If I see another LinkedIn post that starts with:
AI JUST KILLED COLD OUTBOUND.
I’m gonna lose my sh*t.
That said, one thing’s for sure:
If you’re sending emails one-by-one and not even trying to experiment with new tech, you’re stuck in the stone ages.
You might’ve seen earlier this week we launched our B2B Enablement Platform, which sales teams are using to train their reps off 30MPC curriculum.
We thought:
“What if we tried to run a huge personalized email campaign to get the word out?”
So I reached out to my friends at Clay and this Youtube video was the result.
Here’s my honest assessment of how things went and what I learned for the next one.
Prefer video?
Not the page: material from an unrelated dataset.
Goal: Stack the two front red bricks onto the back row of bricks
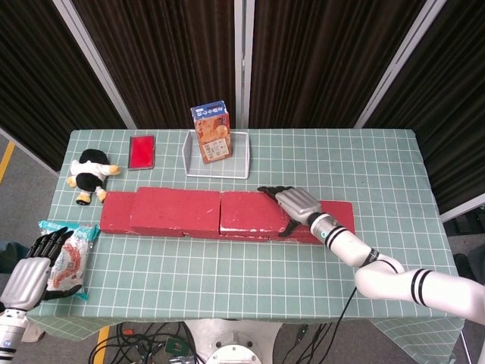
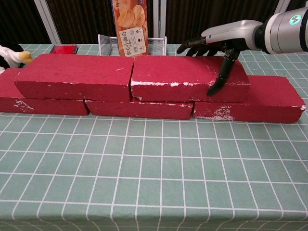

Watch the breakdown here.
(1) The money is in the filtering

I still personally think AI struggles with the “art” of writing phenomenal cold emails in most times.
That said, I don’t know what you’re doing if you’re not using AI for research / to drill down to your A tier accounts.
We took a list of 224,000 contacts and filtered out:
- All duplicates
- Sales leaders
- With 10+ reps in their org
- With 3+ reps who’d consumed 30MPC content
That would’ve taken multiple working weeks (that probably would’ve made someone quite) to do manually.
We did it in minutes with the Clay team who basically added a column for each of these filters (see photo above).
(2) That said, AI can write a solid first draft if you prompt it right

We built an AI prompt that included 4 things:
- Multiple 30MPC newsletters on cold email
- Everything about our product
- Examples of how to use personalization triggers
- 2-3 finished cold email examples
The email above is one example of how it “tied together” two separate personalization triggers:
- There were multiple reps on the same team
- And the leader themselves had downloaded our Cold Email Data Report.
And yeah! There are a few “AI-tells” in a few too many em-dashes and the ending question.
But honestly compared to a lot of feature-dumpy emails, it’s solid.
(especially if you plan to red pen edit it after)
(3) You can still bypass the spam filter if you’re smart on deliverability

We created 20+ email domains and followed the deliverability guidelines from this article.
TLDR:
- Buy a lot of domains
- Warm up emails for two weeks (20-40 emails per day)
- Send no more than 50 emails per domain once you’re ready
Our reply rate was actually 1.9% at the end of the campaign (1.1% at the time I recorded the video outro) with is well above the 1% benchmark.
(Note: Open rate tracking is very unreliable today due to tracking pixel blockers so we typically use reply rate to track cold email success even though I wish opens were still accurate!)
If you’re doing any high volume outreach… rotate your email domains.
There is nothing more demoralizing than a 0.01% reply rate.
(4) Start small then expand
I had the idea to reference people on the account who’d consumed 30MPC content, which is a very common groundswell motion.
Problem is: a lot of those people had moved onto the company since they originally signed up for the mailing list.
So 40% of our negative replies could’ve been completely avoided if we did a super small test batch (ie: 100) then expanded.
(And the remaining 10-15% could’ve been averted by us delaying sends till after the holiday season. I was just impatient and wanted to get it going.)
In the grand scheme of things, we reached out to only 1% of our audience.
But still, that ended up being a few thousand people for us.
My bet is we would’ve doubled our positive reply rate if we solved this one data integrity issue (by adding a column for “is current company? = yes”).
(5) Your first cold calls are never your perfect cold calls
Overall, if this was the 10th campaign we’d run, I’d be like wth we can do better.
The reality is this is the FIRST campaign I’ve personally run where we used large scale email personalization and filtering.
You can spend a million years designing the perfect campaign but the only thing that really tells you if it works is first contact with market.
You can’t wait 4 weeks to make your first cold call.
You have to make cold calls and the rejection informs your next cold calls.
So this was honestly a lot of fun and taught us a lot about how we could do more fun email campaigns in the future.